Sadly, A Guy Like You would turn out to be the very last thing Mary Wickes worked on. In October 1995, just weeks after recording the song, Wickes passed away quietly in her sleep.

Wickes' death saddened the Hunchback production team, but also left them with a bit of a problem. Prior to her untimely passing, Mary had recorded almost everything that Disney needed to finish the film. But there were still a few additional pick-up lines Wise and Trousdale needed recorded to finish up Laverne's speaking part as well as a couple of lines from A Guy Like You that the directors wanted smoothed over. But, with Wickes gone, how were they ever going to get this additional dialogue recorded?

Since there was obviously no way to replace a talent like Mary Wickes, Disney began searching for a Mary Wickes sound-alike. Happily, the Mouse found one in former child star Jane Withers. Withers - best known these days for her work as Josephine the Plumber, the spokesperson for Comet Cleanser - is a gifted mimic. More to the point, she was a lifelong friend of Mary Wickes, so she could do a killer impression of Wickes' reedy twang without even trying.

Withers was glad to help Disney out of its predicament, both for the opportunity to work as well as sort of pay tribute to her longtime friend. Jane came in quietly and quickly recorded the few little snippets of things Wise and Trousdale needed to finish up Laverne's role in Hunchback.

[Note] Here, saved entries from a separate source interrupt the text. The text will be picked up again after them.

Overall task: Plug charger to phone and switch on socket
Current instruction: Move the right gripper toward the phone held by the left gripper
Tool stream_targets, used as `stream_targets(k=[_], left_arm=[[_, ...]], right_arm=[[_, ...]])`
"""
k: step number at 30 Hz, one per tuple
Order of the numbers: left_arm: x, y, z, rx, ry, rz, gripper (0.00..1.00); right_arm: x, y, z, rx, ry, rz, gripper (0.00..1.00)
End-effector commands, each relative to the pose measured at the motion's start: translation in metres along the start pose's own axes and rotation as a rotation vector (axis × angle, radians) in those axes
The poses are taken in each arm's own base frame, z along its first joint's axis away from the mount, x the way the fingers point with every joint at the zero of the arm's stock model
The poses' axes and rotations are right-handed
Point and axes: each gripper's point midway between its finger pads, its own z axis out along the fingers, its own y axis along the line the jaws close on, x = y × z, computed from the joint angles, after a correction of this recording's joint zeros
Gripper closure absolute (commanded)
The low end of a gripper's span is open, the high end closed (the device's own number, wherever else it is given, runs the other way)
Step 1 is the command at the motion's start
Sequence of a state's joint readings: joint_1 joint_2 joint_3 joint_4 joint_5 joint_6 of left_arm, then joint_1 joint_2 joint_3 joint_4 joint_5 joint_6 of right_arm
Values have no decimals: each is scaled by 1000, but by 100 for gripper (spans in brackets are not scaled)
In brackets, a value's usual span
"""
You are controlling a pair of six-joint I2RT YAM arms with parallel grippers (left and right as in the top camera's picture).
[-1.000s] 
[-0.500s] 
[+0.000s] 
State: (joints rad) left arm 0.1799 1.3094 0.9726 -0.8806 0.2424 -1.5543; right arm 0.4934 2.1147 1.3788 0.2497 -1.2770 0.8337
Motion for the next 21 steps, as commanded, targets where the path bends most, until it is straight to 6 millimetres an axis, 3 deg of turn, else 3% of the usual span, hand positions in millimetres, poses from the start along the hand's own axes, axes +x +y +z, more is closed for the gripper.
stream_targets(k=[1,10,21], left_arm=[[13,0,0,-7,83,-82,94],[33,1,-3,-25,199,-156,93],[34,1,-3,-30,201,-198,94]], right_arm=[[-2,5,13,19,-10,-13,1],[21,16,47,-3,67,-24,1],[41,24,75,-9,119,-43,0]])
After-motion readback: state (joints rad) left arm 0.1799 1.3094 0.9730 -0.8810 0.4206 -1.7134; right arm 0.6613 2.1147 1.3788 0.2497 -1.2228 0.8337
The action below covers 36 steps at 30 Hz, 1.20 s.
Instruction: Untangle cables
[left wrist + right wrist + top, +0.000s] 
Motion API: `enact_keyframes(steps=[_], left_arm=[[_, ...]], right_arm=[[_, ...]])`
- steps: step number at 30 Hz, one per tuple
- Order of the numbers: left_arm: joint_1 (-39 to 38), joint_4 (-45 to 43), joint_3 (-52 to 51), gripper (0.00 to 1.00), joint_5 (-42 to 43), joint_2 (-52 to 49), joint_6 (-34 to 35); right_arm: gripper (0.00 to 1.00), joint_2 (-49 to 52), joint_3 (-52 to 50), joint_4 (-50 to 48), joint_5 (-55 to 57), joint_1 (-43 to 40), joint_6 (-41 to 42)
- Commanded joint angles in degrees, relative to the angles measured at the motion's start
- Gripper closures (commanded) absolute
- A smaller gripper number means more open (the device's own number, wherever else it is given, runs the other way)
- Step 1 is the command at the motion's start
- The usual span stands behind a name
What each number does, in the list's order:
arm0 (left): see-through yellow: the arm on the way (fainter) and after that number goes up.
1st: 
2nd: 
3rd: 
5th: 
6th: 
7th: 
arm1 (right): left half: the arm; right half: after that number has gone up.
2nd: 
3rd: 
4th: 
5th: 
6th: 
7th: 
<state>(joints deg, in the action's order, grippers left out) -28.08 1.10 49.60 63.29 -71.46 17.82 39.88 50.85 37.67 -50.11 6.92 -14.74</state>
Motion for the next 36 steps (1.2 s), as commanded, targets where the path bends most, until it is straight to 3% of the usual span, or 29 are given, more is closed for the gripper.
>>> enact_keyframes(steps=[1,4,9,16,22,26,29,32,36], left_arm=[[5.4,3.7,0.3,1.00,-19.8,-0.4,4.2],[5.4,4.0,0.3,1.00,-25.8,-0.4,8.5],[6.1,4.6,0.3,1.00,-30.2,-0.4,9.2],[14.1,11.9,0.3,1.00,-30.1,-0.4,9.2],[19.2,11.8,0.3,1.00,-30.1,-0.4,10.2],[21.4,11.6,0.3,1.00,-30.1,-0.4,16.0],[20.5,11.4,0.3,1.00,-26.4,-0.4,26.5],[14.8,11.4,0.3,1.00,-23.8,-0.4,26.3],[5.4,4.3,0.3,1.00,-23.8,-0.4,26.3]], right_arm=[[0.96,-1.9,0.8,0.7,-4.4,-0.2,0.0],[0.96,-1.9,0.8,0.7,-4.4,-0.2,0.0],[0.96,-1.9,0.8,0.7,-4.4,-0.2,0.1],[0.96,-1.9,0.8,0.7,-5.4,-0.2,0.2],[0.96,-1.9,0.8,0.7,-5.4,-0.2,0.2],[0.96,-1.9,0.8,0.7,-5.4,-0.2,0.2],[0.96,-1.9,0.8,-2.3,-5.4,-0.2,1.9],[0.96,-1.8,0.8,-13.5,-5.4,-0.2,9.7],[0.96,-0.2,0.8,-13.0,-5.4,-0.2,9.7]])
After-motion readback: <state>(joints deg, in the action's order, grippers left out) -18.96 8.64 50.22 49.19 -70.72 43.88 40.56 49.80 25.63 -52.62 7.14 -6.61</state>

Withers was so good at doing Wickes that it's damn near impossible to tell which actress did which part in the movie.

With that ... the gargoyle portions of Hunchback were completed. The finished film was released in the summer of 1996. While not a huge hit like The Lion King, Disney's Hunchback of Notre Dame got respectful reviews and did okay at the box office.

But one guy really fell in love with this movie: Disney chairman Michael Eisner. Hunchback is - hands down - Eisner's favorite film among all the animated cartoons Disney Studio has created in the 15 years he's been running the company. Michael liked this movie so much that he asked Disney Theatrical Production to create a stage version of the show.

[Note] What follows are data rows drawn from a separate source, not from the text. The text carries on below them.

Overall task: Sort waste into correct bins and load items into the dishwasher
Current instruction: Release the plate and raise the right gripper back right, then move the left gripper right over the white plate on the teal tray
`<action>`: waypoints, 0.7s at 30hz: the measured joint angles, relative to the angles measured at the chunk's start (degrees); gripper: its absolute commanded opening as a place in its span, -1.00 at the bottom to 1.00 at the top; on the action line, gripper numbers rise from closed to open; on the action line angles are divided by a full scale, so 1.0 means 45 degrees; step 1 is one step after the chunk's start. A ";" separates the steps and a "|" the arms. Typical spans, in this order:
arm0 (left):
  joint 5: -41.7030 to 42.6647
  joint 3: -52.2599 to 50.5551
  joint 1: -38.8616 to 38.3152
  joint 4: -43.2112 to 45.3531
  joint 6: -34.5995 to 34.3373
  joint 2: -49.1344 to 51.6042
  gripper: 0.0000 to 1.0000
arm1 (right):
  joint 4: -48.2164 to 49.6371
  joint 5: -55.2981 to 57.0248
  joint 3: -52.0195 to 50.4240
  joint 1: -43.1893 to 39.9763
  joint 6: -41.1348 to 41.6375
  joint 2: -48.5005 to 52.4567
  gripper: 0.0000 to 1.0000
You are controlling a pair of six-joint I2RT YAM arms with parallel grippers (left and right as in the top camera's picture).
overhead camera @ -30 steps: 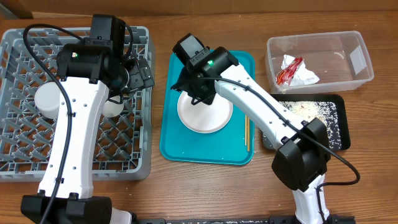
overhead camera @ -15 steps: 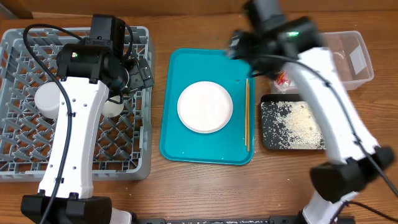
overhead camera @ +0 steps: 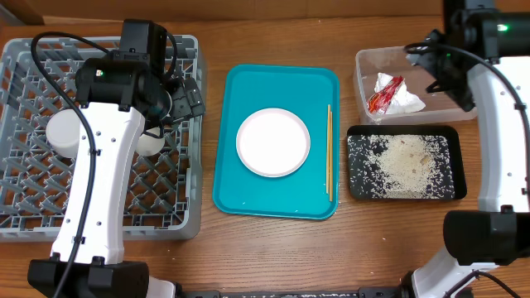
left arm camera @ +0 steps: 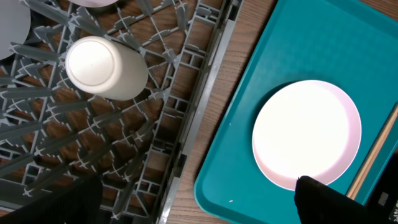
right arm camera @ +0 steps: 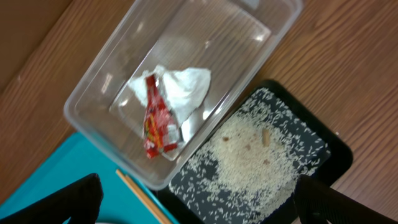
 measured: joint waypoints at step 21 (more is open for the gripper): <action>0.5061 -0.0408 -0.1681 0.0738 0.0170 0.0005 1.00 | 0.0005 0.0175 0.0000 -0.0874 -0.0039 0.0000 1.00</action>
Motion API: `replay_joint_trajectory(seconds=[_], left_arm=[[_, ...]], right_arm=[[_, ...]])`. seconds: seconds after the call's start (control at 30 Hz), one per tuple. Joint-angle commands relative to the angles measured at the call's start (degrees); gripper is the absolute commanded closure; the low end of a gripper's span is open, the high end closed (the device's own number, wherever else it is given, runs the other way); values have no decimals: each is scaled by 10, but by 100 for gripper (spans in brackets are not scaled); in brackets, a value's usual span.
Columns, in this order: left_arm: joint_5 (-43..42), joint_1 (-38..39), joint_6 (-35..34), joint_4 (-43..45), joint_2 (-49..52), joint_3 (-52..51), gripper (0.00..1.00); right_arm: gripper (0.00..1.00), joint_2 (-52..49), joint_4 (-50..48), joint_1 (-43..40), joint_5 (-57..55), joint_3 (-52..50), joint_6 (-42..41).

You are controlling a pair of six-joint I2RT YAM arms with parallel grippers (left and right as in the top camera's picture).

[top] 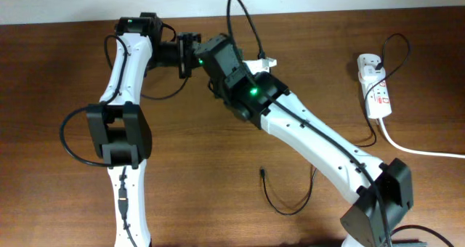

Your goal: Plug charger to phone and switch on socket

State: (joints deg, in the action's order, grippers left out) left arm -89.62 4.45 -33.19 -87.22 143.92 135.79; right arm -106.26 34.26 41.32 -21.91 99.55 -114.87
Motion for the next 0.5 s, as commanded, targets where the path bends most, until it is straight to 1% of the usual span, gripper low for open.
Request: replay_joint_trajectory(seconds=[0.0, 0.03, 0.07, 0.1, 0.13, 0.17, 0.2, 0.27, 0.33, 0.4, 0.47], left_arm=[[14, -2, -48, -17, 0, 8, 100], [13, -2, -48, -17, 0, 8, 100], [13, -2, -48, -17, 0, 8, 100], [13, -2, -48, -17, 0, 8, 100], [13, -2, -48, -17, 0, 8, 100], [14, -2, -48, -16, 0, 8, 100], [14, -2, -47, -12, 0, 8, 100], [17, -2, -45, 21, 0, 8, 100], [55, -3, -45, 55, 0, 8, 100], [108, -4, -44, 84, 0, 8, 100], [149, -6, -5, 121, 0, 8, 100]], right_arm=[[85, -3, 8, 11, 17, 8, 72], [76, -3, 8, 11, 18, 8, 80], [64, -3, 8, 11, 18, 8, 92], [43, -3, 9, 11, 18, 8, 105], [17, -2, 8, 11, 18, 8, 126], [2, -1, 8, 8, 17, 8, 144], [1, 2, 9, 4, 17, 8, 161], [2, 15, 11, -11, 18, 8, 229], [2, 38, 31, -28, 18, 8, 308], [1, 75, 65, -54, 28, 8, 446], [2, 116, 99, -89, 63, 8, 618]])
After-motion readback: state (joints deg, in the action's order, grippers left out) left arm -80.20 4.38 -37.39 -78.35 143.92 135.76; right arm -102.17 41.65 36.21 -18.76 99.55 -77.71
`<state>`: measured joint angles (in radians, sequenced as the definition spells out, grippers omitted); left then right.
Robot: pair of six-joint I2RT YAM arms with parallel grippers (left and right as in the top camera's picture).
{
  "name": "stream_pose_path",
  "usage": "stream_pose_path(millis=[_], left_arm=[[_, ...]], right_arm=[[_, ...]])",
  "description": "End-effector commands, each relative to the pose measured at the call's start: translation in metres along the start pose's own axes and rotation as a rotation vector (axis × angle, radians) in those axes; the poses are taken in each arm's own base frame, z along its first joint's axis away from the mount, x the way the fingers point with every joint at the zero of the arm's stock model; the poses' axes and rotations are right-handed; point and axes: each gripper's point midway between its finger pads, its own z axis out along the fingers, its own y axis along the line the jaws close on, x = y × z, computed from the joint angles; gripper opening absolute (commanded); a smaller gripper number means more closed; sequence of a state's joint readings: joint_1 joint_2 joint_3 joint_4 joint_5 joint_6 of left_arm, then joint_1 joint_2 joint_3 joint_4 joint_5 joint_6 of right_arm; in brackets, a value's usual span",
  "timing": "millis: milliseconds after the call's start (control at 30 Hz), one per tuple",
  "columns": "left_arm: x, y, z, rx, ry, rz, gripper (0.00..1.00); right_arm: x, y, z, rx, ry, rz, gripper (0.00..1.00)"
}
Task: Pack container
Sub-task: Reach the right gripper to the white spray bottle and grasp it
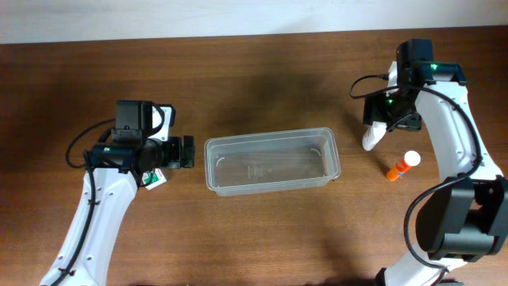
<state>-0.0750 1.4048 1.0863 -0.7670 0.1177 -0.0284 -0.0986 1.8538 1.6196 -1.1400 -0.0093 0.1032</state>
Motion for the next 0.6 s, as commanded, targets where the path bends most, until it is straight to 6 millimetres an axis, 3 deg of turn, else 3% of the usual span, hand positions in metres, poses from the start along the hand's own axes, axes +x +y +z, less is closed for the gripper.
stream_pose_path(millis=[0, 167, 567], left_arm=[[-0.0063, -0.0012, -0.0037, 0.014, -0.015, -0.017, 1.0], [-0.0063, -0.0012, -0.0037, 0.014, -0.015, -0.016, 0.99], [-0.0064, -0.0011, -0.0037, 0.014, -0.016, -0.012, 0.99]], right_arm=[[-0.0057, 0.0005, -0.002, -0.006, -0.014, 0.004, 0.67], [-0.0056, 0.0006, -0.0017, -0.006, -0.013, 0.004, 0.54], [-0.0062, 0.0007, 0.007, -0.004, 0.002, 0.004, 0.51]])
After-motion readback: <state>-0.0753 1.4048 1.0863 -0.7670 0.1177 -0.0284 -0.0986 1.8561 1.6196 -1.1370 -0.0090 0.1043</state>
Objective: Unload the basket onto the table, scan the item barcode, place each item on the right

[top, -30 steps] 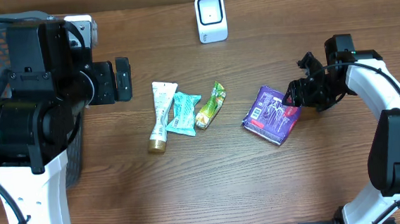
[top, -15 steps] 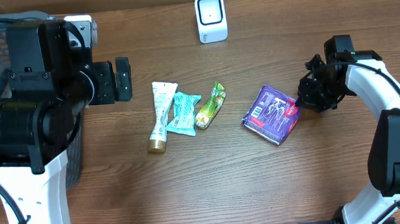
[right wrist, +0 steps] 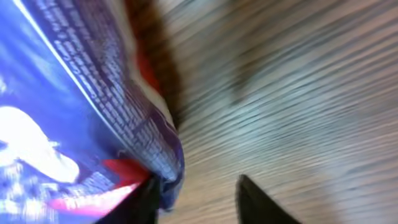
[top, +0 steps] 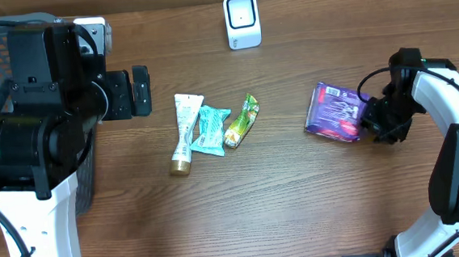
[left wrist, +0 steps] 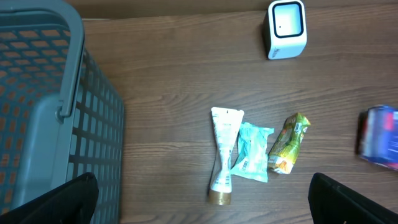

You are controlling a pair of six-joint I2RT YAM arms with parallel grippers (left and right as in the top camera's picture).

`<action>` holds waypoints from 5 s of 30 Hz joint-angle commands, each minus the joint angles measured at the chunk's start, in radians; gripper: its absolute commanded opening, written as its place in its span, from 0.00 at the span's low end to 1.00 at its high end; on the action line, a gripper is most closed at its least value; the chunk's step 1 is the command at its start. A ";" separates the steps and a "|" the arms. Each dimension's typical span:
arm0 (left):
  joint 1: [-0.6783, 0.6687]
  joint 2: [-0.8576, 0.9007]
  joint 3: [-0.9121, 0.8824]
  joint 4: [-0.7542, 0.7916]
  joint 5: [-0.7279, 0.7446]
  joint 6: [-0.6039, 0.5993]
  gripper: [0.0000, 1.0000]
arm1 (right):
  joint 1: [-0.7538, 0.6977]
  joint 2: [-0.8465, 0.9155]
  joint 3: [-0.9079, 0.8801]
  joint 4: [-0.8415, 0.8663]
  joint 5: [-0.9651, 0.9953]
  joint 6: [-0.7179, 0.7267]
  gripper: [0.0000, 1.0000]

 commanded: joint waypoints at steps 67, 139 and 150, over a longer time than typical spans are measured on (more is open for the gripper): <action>0.008 0.003 0.007 0.001 -0.003 0.008 1.00 | 0.389 -0.352 0.521 0.093 0.136 -0.300 0.04; 0.008 0.003 0.007 0.001 -0.002 0.008 1.00 | 0.643 -0.013 0.521 0.848 0.579 -1.202 0.04; 0.008 0.003 0.007 0.001 -0.002 0.008 0.99 | 0.501 -0.267 0.477 -0.137 0.410 0.045 0.04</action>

Under the direction of noted Broadway playwright / director James Lapine, a stage version of Disney's Hunchback was produced in 1999. But not in New York. Instead, this live stage version of the movie musical had its world premiere last summer in Berlin. (Why Berlin? Because - of all the countries in all the world - the one place where Disney's animated version of Hunchback was a true blockbuster at the box office was Germany. So when it came time to roll out the live stage version of the show, Berlin seemed like the obvious place to go.)

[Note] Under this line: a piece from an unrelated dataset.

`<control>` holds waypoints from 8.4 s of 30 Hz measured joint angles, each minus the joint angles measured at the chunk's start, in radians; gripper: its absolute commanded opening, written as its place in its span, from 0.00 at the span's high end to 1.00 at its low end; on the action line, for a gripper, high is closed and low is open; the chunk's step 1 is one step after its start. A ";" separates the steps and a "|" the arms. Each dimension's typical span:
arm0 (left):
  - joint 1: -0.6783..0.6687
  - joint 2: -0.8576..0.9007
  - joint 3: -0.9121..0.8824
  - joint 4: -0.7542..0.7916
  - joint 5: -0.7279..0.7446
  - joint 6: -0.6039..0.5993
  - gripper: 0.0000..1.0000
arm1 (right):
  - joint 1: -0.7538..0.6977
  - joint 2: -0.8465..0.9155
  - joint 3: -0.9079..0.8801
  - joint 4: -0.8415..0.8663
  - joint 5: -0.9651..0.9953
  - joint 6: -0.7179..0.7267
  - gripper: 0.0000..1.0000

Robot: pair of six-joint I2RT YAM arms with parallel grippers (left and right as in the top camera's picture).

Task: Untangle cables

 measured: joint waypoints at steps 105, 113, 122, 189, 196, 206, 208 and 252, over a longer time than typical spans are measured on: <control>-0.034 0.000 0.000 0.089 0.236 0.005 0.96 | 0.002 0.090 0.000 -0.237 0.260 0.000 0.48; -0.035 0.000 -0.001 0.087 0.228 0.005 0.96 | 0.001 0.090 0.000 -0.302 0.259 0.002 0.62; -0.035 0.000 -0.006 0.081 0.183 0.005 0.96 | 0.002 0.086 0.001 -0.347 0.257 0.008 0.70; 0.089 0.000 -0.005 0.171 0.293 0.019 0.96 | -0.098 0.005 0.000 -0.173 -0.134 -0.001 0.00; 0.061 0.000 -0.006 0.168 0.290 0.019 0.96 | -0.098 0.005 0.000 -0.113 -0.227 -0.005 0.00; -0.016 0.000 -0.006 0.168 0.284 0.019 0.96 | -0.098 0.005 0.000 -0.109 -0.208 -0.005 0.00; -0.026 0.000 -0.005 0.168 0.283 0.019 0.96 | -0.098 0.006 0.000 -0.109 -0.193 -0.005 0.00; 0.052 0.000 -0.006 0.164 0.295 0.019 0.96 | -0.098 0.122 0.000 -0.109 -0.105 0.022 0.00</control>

The live stage version of Disney's Der Glockner Von Notre Dame has proven to be pretty popular with German audiences. The show's been playing to mostly sold out houses since its debut in June 1999 at the Musical Theater Berlin.

Lately, there's been some talk that the Mouse might bring this live stage version of Hunchback stateside to try a run on Broadway. If they do, I do hope that Disney Theatrical gives some thought to offering the part of Laverne to Cyndi Lauper. I mean, come on, fair's fair. Given all the heartbreak Lauper went through with the movie version of this show, it only stands to reason that Cyndi deserves a shot at stardom with the live stage version.

I mean, it isn't starring in a Disney animated cartoon, but it's close.

Besides, by the time Hunchback finally turns up on Broadway, Lauper will probably be old enough to play Laverne.